The Alexandra Botanic Garden contains many woody specimens organized in plant families, along with a series of small wetland habitats and meanders.

The garden begins at Paramecium Pond, the most prominent landmark in the Botanic Gardens, and a thriving spot for bird-watching, relaxing on the nearby bench, and observing the birches (Betula spp.), azaleas (Rhododendron spp.) , highbush blueberries (Vaccinium corymbosum) and water lilies (Nymphaea odorata). A small brook feature known as the Silver Thread winds through the garden from a (dry as of 2021) waterfall at the east end of the campus, with several small ponds including along the main garden path. Notable trees include a Kentucky coffee tree (Gymnocladus dioicus), Japanese weeping cherry (Prunus yedoensis 'Shindare yoshino'), tulip tree (Liriodendron tulipifera), dawn redwood (Metasequoia glyptostroboides) and some 300 year old white oaks (Quercus alba) that pre-date the founding of the college. Learn about some featured areas below.

Paramecium Pond

This favorite spot welcomes visitors into the Alexandra Botanic Gardens from College Road. The well-studied pond gets its name from the microbes that biology classes study. Many other forms of life can be found here too - turtles sunning on a log, a great blue heron fishing for lunch, red-winged blackbirds and grackles calling. Geology and environmental science classes stealthily monitor the temperature and quality of this constructed water body - look for a red ball floating in the pond! There's a lovely bench to rest and reflect.

Great Meadow & Wet Meadow

A cool season grass meadow, and a diverse wet meadow, are maintained near Paramecium Pond. These special habitats are biodiversity hot spots, attracting many pollinators, amphibians, and other critters. The meadows are mowed 1-2 times per year, using ecological, wildlife-friendly practices.

Maple Swamp

Just across the path from Paramecium Pond, this important wetland is home to beautiful red maples, silver maples, and many critters that thrive in a reliably wet habitat. You may spot wood ducks and mallards raising ducklings, or hear choruses of mating toads and frogs. Rain or drought changes the water level of this dynamic ecosystem!

Bog Garden

The Bog Garden, established in summer 2011, was hand-dug by an all-women crew of Wellesley College interns, faculty, and staff, in a naturaent to Paramecium Pond. The plants are in a mixture of native soil, peat and sand that has been laid in a perforated pond liner so that the soil retains water and drains slowly. During dry periods, the bog is watered so that it remains moist. Screens cover the Calopogon orchids to prevent rodents from digging them up and eating them. Other species in the garden include cranberry, sheep laurel, Labrador tea, nodding ladies tresses, yellow pitcher plants and purple pitcher plants. All of these native plants are well adapted to the wet, nutrient-poor conditions of a bog.

Molly’s Garden

Molly's Garden, named in memory of former Dean of Students Molly Campbell '60 and designed by her daughter Alison Campbell, is situated along the banks of the Silver Thread, near where it empties into Paramecium Pond. It is a spot of beauty throughout the growing season, from the first purple primroses in April through the last asters of October.

Olde Labyrinth

The labyrinth is located north of Paramecium Pond, in a quiet setting with views of nearby Molly's Garden and Galen Stone Tower. It was built in April 2017 by students in conjunction with the Office of Religious and Spiritual Life, and made possible by the generosity of Laura Becker-Lewke ’77. The labyrinth is constructed of tree rounds and branches that have fallen on campus, and is lit by solar lanterns at night. In the center is a slab from a 130-foot beech tree planted by Wellesley College founder Henry Durant that blew down in a storm in 2016. Visitors are encouraged to quiet their minds and focus on walking the path that leads to the center of the labyrinth and then back out. Note: Over time, this labyrinth has been allowed to decompose back into the Earth. You can find the remnants, and nearby a new, accessible labyrinth was constructed just outside the Botanic Gardens, by Munger Meadow.

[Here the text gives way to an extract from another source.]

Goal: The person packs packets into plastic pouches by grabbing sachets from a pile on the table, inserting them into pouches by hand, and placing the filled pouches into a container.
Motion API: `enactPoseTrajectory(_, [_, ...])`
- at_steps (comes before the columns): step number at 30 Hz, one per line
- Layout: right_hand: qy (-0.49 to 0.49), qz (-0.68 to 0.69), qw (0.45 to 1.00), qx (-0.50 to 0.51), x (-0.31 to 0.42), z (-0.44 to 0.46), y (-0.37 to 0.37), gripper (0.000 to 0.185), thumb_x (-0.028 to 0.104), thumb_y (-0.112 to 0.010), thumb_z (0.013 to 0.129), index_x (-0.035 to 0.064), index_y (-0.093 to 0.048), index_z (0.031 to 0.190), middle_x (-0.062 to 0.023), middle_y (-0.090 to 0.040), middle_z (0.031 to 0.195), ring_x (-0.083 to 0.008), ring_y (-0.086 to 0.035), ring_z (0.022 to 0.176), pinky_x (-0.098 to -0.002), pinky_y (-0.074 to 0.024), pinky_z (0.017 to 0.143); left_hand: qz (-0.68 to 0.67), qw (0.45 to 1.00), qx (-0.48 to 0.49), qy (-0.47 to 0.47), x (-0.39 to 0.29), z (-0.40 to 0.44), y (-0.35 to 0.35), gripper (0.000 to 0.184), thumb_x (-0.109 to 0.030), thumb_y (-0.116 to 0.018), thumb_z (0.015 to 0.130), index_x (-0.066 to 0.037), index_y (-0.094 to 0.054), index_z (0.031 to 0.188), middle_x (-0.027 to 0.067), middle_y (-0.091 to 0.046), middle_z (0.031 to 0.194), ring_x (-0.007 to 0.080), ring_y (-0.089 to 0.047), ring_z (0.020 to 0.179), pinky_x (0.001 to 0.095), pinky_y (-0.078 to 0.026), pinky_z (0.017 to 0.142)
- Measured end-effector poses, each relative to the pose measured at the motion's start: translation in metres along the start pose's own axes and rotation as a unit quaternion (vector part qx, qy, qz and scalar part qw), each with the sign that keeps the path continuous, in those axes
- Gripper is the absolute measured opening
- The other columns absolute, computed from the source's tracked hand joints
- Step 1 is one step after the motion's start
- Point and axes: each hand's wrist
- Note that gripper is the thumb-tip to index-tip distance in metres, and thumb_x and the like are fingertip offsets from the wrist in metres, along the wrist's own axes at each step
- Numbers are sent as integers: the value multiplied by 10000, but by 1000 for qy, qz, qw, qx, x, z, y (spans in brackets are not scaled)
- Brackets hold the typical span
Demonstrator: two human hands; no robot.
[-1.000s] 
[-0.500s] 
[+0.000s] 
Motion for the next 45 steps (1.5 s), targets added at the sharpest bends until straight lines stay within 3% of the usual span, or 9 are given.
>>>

“A labyrinth is not the same as a maze, which has multiple entrances and exits as well as dead ends,” says Tiffany Steinwert, Dean of Religious and Spiritual Life. “In a labyrinth, there is only one 'door.' The path in gives you a chance to release the concerns you are carrying and focus on the present moment. When you come to the center you are invited to open yourself to receive insight from your journey. The walk out is about returning and integrating that wisdom and knowledge into your life.”


The child for whom this garden was named was the daughter of Cordenio and Mary Severance, a member of the college's Class of 1885. Alexandra died at the age of six, and her parents wished to memorialize her with a garden that would perpetually bear the little girl's name. Its beauty was to reflect Alexandra's own. In 1906, the Severances donated funds to establish the Alexandra Botanic Garden.